> **Task prompt**: Count up the lines below where the word "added" shows up, and respond with the number alone.

· · ·

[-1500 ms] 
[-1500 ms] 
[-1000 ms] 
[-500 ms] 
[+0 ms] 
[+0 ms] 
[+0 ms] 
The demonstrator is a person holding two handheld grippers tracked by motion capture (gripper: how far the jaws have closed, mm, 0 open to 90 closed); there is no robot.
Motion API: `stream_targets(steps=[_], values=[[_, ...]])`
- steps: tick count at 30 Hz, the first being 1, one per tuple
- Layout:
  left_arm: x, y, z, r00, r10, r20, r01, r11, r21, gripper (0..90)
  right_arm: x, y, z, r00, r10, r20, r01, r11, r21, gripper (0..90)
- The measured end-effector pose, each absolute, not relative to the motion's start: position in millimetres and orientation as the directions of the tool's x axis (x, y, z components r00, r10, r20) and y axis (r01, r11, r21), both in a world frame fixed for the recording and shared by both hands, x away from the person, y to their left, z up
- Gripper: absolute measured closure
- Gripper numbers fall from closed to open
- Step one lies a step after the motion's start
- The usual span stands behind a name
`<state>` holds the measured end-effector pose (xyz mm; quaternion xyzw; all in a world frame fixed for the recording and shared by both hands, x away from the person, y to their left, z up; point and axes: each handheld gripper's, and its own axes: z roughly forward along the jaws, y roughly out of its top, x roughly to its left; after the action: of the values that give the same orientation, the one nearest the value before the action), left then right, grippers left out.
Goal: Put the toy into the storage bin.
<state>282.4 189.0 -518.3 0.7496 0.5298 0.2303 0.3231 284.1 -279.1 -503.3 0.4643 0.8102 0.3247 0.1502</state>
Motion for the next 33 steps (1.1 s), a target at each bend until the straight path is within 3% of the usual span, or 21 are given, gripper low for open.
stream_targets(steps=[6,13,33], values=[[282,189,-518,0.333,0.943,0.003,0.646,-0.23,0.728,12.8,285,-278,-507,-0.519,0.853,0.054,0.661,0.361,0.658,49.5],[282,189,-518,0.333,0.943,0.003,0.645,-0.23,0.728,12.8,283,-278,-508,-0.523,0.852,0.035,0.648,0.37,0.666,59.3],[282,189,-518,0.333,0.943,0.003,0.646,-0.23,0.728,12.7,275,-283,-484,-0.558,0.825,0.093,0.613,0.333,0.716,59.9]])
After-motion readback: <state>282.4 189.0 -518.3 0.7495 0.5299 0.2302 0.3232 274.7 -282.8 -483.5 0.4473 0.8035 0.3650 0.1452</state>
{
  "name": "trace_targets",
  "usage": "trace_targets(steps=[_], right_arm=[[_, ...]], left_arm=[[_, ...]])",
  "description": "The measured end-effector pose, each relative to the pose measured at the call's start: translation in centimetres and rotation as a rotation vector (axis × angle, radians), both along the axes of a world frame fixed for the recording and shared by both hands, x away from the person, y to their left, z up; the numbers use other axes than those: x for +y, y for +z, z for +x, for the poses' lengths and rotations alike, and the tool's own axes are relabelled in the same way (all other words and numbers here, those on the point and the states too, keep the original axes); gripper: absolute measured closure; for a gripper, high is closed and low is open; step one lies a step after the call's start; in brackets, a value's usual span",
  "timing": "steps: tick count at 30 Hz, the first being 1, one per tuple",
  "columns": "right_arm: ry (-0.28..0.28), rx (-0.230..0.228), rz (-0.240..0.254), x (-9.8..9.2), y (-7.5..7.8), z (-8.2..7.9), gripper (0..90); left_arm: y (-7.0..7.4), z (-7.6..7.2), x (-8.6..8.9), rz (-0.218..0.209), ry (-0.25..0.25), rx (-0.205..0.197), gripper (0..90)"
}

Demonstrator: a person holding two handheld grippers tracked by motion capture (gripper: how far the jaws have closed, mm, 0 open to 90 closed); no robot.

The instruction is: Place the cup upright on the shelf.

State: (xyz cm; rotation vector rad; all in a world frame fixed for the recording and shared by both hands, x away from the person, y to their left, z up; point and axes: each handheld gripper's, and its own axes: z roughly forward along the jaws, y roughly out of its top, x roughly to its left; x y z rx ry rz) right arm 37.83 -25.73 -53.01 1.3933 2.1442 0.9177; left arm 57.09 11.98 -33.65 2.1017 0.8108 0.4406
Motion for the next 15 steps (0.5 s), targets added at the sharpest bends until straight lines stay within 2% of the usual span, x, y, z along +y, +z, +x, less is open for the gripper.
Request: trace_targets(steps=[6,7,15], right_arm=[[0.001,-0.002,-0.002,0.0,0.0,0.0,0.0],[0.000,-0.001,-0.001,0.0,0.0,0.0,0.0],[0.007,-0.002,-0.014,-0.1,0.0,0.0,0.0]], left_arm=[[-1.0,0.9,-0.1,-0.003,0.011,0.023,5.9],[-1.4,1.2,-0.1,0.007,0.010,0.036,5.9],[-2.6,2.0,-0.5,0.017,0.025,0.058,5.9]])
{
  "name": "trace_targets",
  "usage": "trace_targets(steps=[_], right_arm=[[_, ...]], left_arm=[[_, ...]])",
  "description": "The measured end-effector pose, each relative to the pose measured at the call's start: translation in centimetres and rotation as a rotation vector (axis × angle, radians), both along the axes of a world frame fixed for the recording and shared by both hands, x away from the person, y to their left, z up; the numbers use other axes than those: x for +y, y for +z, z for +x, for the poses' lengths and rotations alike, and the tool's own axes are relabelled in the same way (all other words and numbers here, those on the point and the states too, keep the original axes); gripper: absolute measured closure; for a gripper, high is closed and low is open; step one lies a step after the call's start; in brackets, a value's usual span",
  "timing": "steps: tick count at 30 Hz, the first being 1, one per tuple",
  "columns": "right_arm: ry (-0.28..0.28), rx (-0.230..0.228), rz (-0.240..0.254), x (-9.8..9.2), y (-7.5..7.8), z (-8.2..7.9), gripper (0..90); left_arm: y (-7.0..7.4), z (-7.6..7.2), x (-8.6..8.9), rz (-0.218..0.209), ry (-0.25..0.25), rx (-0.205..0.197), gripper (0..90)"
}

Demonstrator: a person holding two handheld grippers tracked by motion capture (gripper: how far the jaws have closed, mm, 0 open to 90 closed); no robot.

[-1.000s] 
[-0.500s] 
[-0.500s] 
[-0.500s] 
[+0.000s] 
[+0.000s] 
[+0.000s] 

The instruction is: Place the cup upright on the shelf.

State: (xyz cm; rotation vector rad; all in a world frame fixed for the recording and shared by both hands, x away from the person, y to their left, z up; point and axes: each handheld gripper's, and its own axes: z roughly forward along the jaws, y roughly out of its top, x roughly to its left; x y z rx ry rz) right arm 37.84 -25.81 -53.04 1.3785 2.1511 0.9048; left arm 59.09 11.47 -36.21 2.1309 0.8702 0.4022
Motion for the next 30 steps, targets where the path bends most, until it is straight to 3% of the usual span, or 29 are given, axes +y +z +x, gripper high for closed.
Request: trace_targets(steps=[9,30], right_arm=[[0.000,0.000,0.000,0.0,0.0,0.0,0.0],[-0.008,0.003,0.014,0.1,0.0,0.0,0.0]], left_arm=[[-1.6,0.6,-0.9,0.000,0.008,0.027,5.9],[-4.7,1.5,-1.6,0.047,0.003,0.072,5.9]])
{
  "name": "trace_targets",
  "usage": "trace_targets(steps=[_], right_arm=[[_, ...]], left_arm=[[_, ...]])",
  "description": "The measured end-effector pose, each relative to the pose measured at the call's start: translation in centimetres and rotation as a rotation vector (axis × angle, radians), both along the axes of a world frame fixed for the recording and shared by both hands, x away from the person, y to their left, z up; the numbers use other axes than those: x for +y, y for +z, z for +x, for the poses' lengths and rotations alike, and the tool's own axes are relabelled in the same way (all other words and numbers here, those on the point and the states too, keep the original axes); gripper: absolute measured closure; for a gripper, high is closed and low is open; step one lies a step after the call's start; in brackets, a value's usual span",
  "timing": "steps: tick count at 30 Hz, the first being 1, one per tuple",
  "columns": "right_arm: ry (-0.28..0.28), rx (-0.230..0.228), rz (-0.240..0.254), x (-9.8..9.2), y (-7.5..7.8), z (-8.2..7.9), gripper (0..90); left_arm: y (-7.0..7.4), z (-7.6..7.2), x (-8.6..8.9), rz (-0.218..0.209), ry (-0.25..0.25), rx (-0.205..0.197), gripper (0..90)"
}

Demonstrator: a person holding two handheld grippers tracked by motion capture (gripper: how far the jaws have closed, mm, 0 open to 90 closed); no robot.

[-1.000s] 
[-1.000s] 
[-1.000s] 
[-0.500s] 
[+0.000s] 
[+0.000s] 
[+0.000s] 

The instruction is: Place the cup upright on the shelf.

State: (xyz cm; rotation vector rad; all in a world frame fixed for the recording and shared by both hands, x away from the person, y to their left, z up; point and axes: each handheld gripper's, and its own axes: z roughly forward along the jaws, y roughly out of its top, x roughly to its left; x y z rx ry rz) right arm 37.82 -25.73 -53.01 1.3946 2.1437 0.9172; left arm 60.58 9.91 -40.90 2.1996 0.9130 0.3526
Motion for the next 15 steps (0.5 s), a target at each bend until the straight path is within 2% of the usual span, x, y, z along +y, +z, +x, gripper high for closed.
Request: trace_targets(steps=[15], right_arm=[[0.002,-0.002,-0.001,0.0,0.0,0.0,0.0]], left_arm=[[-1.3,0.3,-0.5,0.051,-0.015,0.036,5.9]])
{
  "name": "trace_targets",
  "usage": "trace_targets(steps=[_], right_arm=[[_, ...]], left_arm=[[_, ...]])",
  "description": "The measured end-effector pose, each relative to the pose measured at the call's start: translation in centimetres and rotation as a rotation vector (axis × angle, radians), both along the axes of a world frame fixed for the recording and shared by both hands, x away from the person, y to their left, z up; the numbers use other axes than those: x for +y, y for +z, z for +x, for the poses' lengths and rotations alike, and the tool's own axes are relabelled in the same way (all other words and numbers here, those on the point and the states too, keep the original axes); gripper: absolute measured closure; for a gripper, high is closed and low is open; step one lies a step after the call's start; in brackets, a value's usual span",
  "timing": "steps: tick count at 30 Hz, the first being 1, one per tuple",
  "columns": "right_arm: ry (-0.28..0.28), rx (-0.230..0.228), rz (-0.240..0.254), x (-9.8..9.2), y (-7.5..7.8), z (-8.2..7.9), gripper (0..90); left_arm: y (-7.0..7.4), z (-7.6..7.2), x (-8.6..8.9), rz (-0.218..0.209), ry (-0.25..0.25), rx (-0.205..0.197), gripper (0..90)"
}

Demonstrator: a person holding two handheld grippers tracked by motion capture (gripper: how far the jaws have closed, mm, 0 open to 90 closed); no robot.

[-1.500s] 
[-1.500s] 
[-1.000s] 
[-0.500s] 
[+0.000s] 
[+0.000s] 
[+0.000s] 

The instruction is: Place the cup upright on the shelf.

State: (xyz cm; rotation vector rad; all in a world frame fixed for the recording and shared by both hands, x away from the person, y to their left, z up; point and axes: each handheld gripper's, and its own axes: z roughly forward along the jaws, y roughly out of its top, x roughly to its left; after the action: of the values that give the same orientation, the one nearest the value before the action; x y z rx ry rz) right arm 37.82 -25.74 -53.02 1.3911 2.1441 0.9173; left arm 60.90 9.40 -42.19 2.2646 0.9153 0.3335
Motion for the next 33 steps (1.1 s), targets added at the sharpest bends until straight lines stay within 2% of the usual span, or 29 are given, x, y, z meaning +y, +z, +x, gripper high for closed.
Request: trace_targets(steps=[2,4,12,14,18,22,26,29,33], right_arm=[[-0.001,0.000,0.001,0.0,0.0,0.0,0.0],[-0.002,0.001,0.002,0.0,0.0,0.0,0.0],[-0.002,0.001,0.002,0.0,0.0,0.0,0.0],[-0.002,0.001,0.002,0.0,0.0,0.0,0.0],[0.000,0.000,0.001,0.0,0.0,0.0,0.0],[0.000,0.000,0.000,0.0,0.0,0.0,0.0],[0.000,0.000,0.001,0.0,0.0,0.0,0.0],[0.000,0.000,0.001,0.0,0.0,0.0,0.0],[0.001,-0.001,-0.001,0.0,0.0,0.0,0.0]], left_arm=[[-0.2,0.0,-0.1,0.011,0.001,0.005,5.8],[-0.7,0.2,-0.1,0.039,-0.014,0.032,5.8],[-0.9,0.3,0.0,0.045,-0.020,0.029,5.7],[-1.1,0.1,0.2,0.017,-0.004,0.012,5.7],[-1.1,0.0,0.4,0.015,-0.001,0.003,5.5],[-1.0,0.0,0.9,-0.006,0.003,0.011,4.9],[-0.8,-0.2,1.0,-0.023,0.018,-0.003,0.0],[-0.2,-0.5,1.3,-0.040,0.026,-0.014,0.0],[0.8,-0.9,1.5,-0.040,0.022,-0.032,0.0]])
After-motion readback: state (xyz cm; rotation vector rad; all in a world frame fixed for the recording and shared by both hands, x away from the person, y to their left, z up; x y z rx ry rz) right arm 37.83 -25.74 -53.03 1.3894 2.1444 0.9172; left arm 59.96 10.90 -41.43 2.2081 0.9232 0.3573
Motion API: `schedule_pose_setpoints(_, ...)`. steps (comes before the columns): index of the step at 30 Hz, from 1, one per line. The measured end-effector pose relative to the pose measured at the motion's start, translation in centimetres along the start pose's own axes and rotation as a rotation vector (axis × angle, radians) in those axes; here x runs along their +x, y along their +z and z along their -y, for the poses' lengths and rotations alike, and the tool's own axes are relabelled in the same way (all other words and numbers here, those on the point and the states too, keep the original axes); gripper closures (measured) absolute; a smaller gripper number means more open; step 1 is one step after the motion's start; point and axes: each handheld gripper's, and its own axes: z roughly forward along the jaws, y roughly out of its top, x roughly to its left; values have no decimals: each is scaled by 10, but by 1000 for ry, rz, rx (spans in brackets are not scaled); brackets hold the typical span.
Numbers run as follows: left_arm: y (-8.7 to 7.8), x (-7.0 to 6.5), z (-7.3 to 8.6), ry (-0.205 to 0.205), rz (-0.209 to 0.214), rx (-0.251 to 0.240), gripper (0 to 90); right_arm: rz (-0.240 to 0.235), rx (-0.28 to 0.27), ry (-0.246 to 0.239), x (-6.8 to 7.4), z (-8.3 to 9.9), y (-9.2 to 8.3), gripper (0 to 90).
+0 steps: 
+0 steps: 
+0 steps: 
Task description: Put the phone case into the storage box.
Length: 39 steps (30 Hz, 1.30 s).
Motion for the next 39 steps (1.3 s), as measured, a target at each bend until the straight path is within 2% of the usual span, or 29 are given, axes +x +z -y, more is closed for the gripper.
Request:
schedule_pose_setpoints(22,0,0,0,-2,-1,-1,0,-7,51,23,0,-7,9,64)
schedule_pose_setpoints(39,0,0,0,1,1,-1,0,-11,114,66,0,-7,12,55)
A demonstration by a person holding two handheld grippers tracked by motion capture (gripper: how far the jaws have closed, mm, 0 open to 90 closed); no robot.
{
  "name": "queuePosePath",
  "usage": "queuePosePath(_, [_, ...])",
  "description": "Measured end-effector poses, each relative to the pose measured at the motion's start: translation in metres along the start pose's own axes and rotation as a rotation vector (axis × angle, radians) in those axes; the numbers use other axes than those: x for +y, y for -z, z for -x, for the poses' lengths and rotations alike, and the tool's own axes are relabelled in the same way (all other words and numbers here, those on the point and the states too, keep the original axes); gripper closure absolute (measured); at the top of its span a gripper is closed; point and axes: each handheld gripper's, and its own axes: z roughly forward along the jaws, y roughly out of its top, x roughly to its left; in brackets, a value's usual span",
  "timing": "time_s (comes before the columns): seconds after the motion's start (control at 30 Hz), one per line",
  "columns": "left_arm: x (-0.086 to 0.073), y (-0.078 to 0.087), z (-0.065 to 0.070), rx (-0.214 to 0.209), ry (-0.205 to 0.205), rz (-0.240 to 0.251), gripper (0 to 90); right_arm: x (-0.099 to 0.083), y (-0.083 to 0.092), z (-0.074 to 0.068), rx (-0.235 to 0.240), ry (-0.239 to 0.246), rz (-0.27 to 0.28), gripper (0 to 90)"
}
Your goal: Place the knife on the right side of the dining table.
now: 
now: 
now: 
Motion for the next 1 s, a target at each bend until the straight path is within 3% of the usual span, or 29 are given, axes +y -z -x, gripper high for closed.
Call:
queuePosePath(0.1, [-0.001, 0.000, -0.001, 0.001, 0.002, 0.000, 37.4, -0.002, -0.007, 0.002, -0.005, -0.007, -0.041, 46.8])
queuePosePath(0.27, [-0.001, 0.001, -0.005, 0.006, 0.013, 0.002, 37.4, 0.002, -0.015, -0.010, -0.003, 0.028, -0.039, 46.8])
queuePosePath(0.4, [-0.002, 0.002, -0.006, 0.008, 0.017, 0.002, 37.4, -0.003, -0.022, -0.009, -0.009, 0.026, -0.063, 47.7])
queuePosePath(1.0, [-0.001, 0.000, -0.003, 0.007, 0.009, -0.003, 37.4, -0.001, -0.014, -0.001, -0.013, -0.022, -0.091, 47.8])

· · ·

> **Task result**: 2